Hydrogen Production from Aqueous Glucose Solutions over g-C3N4/Pt/TiO2 Photocatalysts

Abstract

In this work, a series of composite photocatalysts based on graphitic carbon nitride and platinized titanium dioxide was synthesized and the reaction kinetics of photocatalytic hydrogen evolution from aqueous solutions of glucose under the visible light irradiation (440 nm) was studied. The graphitic carbon nitride was prepared by the thermal polycondensation of melamine at 600°C with the subsequent thermal exfoliation. The g-C₃N₄/Pt/TiO₂ composite photocatalysts were produced by the self-assembly of g-C₃N₄ and Pt/TiO₂. Varying the g-C₃N₄ content showed that the sample containing 10 wt % g-C₃N₄ had the highest activity.

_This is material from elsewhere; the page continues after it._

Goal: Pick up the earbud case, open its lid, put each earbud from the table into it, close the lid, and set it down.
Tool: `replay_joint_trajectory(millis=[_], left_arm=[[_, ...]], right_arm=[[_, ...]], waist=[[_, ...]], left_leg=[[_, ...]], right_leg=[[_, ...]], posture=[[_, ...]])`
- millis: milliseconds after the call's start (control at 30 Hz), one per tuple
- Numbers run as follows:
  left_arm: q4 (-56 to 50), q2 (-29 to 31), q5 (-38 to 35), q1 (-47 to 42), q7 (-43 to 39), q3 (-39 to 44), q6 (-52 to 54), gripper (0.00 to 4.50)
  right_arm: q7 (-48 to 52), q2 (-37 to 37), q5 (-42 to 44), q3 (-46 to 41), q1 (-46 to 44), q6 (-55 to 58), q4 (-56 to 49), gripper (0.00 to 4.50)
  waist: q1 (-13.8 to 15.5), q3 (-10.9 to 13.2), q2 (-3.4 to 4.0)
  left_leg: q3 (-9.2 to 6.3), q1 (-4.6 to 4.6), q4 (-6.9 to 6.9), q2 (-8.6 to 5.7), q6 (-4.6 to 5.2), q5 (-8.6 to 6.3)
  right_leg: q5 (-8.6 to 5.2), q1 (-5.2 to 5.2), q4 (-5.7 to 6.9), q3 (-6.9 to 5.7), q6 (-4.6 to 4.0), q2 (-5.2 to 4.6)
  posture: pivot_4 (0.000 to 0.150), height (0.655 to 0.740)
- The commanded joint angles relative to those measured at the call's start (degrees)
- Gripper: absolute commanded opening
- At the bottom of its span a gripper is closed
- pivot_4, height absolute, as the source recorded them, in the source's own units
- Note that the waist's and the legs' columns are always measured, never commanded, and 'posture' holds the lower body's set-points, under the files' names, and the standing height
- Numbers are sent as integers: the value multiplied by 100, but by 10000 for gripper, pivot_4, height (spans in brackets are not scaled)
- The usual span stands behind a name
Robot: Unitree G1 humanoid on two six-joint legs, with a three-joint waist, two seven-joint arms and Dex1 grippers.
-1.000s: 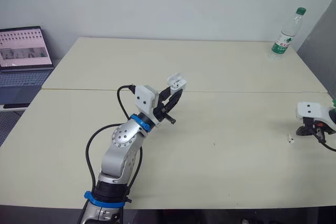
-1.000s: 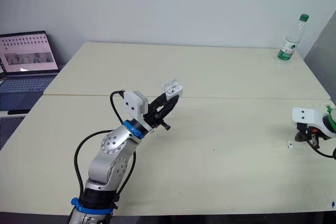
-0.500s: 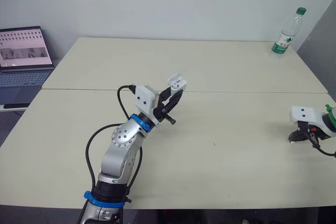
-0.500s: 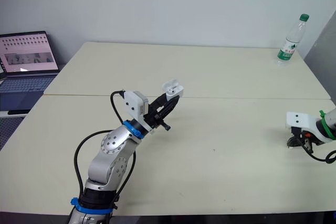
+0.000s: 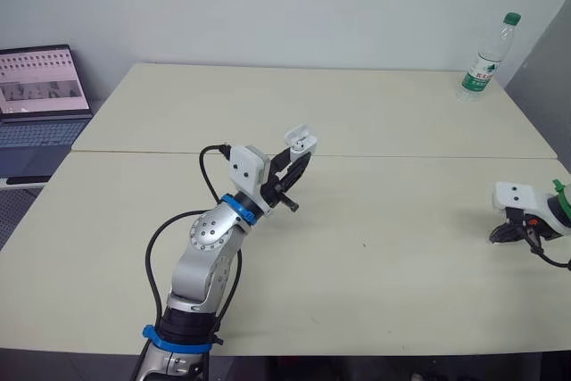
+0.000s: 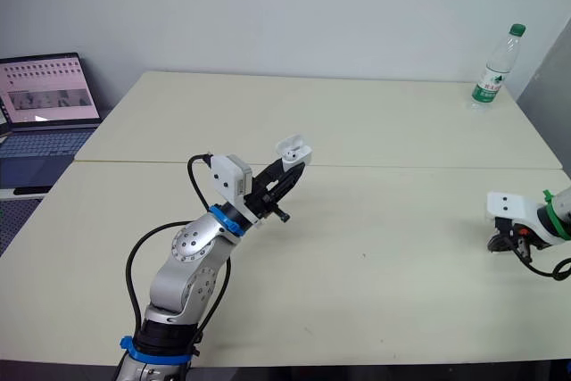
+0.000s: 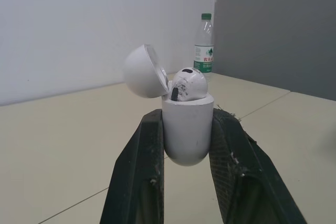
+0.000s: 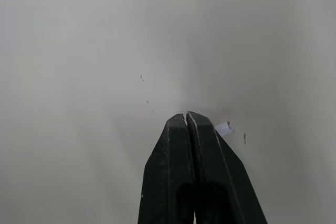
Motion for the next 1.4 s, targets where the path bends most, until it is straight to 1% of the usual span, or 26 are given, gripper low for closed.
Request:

The dependence of the rate of hydrogen evolution on the initial glucose concentration obeyed the Langmuir–Hinshelwood equation; the adsorption constant was K_ads = 76 ± 14 M^–1, and the apparent rate constant was k_r = 0.69 ± 0.02 μmol/min. The photocatalyst 10% g-C₃N₄/1% Pt/TiO₂ was studied using X-ray photoelectron spectroscopy both before and after the reaction of hydrogen evolution. It was found that a portion of platinum in the initial photocatalyst was present in the oxidized state (+2), and platinum was completely reduced to a metallic state during the photocatalytic reaction. The activity of the photocatalyst 10% g-C₃N₄/1% Pt/TiO₂ under the solar simulator light irradiation (AM1.5G) was 560 μmol h^–1 g^–1.